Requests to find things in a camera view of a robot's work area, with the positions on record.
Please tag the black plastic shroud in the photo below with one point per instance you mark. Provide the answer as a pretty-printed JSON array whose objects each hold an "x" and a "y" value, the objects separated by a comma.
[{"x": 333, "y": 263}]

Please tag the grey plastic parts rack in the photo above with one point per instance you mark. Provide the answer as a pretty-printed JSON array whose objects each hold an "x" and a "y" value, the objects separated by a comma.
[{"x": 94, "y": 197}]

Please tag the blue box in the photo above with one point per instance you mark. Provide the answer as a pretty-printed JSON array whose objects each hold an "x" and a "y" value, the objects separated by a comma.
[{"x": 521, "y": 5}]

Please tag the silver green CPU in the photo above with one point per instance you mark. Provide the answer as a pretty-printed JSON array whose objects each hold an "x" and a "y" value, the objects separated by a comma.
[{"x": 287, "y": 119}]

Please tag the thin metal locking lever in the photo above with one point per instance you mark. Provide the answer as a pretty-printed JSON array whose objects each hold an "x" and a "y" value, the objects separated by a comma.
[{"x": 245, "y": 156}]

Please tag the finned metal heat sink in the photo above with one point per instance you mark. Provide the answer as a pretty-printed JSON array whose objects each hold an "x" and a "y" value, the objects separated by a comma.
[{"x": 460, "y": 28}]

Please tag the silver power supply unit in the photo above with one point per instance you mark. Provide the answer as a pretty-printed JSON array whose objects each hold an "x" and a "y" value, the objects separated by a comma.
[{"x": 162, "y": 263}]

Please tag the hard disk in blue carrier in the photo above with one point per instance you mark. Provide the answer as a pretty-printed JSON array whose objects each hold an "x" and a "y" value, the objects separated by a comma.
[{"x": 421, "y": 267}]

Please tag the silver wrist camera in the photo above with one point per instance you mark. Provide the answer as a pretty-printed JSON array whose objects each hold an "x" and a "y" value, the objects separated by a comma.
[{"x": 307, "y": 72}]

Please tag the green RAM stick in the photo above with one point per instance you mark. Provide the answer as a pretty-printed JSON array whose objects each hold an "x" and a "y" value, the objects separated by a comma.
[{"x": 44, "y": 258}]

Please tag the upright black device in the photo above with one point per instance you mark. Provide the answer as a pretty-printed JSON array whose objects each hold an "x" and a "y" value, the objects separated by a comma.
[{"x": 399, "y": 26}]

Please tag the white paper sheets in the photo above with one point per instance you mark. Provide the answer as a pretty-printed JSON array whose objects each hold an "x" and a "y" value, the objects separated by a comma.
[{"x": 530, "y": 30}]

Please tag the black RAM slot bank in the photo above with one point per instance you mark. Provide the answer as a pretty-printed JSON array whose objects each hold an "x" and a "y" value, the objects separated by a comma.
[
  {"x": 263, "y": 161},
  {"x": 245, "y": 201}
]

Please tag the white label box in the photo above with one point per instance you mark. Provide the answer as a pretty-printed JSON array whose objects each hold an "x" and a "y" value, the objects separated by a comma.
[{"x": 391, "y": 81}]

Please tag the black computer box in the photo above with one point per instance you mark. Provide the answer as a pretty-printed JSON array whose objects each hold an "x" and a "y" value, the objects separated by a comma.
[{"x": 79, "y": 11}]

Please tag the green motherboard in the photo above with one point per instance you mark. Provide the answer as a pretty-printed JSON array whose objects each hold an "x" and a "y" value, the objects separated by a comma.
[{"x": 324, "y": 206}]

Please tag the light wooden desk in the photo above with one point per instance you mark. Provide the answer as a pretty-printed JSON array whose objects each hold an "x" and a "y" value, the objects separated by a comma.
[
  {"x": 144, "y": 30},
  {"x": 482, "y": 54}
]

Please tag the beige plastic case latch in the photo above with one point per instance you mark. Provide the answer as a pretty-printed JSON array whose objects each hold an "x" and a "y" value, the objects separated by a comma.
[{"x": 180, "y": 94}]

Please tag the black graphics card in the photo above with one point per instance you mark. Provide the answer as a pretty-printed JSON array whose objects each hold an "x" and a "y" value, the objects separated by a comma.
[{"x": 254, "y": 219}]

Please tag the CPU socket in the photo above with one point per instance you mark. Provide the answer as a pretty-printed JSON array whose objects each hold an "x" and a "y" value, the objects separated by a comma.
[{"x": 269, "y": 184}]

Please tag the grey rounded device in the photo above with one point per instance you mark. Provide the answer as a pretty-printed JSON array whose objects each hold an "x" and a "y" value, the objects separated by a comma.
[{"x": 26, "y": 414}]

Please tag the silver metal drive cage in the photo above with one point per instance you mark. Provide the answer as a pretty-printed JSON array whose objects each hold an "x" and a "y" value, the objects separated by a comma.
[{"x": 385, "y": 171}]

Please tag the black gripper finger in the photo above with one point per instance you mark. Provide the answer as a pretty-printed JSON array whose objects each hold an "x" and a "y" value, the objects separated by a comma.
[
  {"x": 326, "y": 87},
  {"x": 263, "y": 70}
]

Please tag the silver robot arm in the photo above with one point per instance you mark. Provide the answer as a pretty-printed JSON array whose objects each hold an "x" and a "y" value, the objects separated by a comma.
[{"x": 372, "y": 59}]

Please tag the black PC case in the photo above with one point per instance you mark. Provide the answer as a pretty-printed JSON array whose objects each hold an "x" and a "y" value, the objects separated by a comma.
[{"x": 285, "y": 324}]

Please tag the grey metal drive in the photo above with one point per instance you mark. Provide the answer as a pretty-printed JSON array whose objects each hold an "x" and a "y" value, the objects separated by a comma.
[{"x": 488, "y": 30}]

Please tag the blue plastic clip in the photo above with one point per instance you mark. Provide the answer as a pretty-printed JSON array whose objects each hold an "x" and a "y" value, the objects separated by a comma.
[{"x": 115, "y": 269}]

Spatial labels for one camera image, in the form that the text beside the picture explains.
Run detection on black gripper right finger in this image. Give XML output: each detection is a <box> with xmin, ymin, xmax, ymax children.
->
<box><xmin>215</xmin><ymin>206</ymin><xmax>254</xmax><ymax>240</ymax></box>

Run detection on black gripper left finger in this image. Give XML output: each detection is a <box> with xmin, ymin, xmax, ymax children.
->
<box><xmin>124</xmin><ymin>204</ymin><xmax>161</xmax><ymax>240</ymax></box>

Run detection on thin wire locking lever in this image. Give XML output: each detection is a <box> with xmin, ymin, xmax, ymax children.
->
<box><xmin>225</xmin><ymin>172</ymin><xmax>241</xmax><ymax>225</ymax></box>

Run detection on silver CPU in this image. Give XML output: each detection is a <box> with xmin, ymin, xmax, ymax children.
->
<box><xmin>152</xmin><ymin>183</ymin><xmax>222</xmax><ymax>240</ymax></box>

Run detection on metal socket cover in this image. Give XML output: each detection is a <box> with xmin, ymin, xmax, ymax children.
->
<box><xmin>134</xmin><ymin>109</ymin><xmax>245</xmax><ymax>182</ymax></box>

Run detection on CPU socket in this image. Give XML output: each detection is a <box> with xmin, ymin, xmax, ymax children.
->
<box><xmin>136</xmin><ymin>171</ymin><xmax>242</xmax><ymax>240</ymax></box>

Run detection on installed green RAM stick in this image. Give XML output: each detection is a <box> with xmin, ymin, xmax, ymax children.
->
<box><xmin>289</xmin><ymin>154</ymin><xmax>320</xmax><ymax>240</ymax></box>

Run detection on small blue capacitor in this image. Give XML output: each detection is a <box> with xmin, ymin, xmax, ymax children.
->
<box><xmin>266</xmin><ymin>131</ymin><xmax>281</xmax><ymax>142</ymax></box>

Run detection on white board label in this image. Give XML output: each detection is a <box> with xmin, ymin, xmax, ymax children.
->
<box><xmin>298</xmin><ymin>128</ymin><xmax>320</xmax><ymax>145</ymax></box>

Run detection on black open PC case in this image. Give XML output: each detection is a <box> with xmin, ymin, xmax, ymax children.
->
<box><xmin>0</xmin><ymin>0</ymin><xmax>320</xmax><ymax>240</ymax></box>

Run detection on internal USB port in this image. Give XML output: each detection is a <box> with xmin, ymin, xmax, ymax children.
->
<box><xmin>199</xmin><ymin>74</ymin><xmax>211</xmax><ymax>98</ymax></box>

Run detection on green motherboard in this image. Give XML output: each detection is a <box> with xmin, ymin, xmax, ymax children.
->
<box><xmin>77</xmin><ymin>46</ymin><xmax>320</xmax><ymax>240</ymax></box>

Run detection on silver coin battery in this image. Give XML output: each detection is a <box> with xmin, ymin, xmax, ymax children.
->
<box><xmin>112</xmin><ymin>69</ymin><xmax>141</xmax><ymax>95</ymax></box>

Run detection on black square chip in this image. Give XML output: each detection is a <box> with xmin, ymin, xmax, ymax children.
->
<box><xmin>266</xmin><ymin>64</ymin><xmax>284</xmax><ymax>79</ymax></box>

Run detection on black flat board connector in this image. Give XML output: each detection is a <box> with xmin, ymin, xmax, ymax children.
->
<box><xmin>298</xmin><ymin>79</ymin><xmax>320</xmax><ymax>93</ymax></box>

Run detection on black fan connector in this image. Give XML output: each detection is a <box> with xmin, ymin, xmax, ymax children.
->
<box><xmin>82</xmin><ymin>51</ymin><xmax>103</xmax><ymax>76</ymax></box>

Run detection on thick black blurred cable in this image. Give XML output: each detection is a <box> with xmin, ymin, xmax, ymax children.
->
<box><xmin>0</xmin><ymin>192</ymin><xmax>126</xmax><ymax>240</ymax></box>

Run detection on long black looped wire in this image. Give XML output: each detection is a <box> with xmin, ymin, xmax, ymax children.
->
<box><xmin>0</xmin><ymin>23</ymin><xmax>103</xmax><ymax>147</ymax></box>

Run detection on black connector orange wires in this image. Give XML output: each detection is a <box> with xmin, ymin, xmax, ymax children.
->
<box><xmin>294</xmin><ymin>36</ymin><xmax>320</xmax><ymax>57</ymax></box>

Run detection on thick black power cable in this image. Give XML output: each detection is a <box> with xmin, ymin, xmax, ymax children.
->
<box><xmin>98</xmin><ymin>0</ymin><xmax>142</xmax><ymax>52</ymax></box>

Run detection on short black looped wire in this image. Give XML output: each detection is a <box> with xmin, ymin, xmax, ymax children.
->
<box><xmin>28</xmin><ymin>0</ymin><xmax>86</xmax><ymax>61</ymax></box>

****************

**The task:** Could you set down, word for word, only the lines above from the line with "Run detection on CPU" to the line with "Run detection on small", including both?

**Written reply:**
Run detection on CPU socket in this image. Give XML output: each detection is a <box> with xmin, ymin, xmax, ymax children.
->
<box><xmin>136</xmin><ymin>171</ymin><xmax>242</xmax><ymax>240</ymax></box>

Run detection on installed green RAM stick in this image. Give XML output: each detection is a <box> with xmin, ymin, xmax, ymax children.
->
<box><xmin>289</xmin><ymin>154</ymin><xmax>320</xmax><ymax>240</ymax></box>

Run detection on small blue capacitor in this image. Give XML output: each detection is a <box> with xmin, ymin, xmax, ymax children.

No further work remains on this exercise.